→ Task directions: Reproduce each line below with no alterations.

→ Stored data:
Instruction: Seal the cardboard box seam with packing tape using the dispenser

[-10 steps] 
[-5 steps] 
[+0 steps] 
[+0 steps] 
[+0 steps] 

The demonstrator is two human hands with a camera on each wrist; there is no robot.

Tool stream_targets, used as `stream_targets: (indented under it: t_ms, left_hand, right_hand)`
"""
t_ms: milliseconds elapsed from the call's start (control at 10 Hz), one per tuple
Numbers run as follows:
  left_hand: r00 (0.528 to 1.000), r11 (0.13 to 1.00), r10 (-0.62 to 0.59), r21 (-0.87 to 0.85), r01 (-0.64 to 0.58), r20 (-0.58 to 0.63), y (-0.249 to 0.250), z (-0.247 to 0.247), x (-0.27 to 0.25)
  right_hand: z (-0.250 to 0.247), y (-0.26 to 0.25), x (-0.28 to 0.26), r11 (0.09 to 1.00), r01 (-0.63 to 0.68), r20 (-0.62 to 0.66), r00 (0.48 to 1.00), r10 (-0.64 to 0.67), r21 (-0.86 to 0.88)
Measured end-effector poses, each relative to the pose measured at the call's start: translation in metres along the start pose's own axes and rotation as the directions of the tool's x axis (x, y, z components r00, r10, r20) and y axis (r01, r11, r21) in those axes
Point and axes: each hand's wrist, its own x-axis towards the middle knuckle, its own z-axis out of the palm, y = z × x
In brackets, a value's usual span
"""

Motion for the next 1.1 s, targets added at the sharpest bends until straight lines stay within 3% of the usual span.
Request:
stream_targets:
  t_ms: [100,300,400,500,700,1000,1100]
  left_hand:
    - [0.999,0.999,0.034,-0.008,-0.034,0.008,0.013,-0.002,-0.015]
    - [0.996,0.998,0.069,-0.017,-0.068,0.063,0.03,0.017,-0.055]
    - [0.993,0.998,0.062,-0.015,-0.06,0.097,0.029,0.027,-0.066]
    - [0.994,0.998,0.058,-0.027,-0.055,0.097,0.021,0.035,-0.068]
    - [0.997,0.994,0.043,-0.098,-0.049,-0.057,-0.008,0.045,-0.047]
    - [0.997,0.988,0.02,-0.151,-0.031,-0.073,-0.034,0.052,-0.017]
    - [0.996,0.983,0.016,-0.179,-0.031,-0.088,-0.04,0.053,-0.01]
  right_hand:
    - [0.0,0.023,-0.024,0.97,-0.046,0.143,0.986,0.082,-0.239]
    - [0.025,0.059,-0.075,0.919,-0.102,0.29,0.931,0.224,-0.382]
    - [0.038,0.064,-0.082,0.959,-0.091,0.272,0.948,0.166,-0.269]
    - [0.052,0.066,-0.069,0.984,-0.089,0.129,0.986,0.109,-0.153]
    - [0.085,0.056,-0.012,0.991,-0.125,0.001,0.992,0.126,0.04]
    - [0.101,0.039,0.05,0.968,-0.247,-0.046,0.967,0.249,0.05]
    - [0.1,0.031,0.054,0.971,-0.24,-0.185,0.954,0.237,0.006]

→ Answer to this task:
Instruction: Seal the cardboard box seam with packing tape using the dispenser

[-10 steps] 
[-5 steps] 
[+0 steps] 
[+0 steps] 
[+0 steps] 

The demonstrator is two human hands with a camera on each wrist; there is no robot.

Tool stream_targets, used as `stream_targets: (indented under it: t_ms, left_hand, right_hand)`
"""
t_ms: milliseconds elapsed from the call's start (control at 10 Hz), one per tuple
Numbers run as follows:
  left_hand: r00 (0.528 to 1.000), r11 (0.13 to 1.00), r10 (-0.62 to 0.59), r21 (-0.87 to 0.85), r01 (-0.64 to 0.58), r20 (-0.58 to 0.63), y (-0.249 to 0.250), z (-0.247 to 0.247), x (-0.27 to 0.25)
  right_hand: z (-0.250 to 0.247), y (-0.26 to 0.25), x (-0.28 to 0.26), r11 (0.09 to 1.00), r01 (-0.63 to 0.68), r20 (-0.62 to 0.66), r00 (0.48 to 1.00), r10 (-0.64 to 0.67), r21 (-0.86 to 0.88)
Measured end-effector poses, each relative to the pose measured at the call's start: translation in metres along the start pose's own axes and rotation as the directions of the tool's x axis (x, y, z components r00, r10, r20) and y axis (r01, r11, r21) in those axes
Point and axes: each hand's wrist, its own x-axis towards the middle knuckle, its own z-axis out of the palm, y = z × x
In brackets, a value's usual span
"""

Motion for the next 1.1 s, targets added at the sharpest bends until straight lines stay within 3% of the usual span.
Request:
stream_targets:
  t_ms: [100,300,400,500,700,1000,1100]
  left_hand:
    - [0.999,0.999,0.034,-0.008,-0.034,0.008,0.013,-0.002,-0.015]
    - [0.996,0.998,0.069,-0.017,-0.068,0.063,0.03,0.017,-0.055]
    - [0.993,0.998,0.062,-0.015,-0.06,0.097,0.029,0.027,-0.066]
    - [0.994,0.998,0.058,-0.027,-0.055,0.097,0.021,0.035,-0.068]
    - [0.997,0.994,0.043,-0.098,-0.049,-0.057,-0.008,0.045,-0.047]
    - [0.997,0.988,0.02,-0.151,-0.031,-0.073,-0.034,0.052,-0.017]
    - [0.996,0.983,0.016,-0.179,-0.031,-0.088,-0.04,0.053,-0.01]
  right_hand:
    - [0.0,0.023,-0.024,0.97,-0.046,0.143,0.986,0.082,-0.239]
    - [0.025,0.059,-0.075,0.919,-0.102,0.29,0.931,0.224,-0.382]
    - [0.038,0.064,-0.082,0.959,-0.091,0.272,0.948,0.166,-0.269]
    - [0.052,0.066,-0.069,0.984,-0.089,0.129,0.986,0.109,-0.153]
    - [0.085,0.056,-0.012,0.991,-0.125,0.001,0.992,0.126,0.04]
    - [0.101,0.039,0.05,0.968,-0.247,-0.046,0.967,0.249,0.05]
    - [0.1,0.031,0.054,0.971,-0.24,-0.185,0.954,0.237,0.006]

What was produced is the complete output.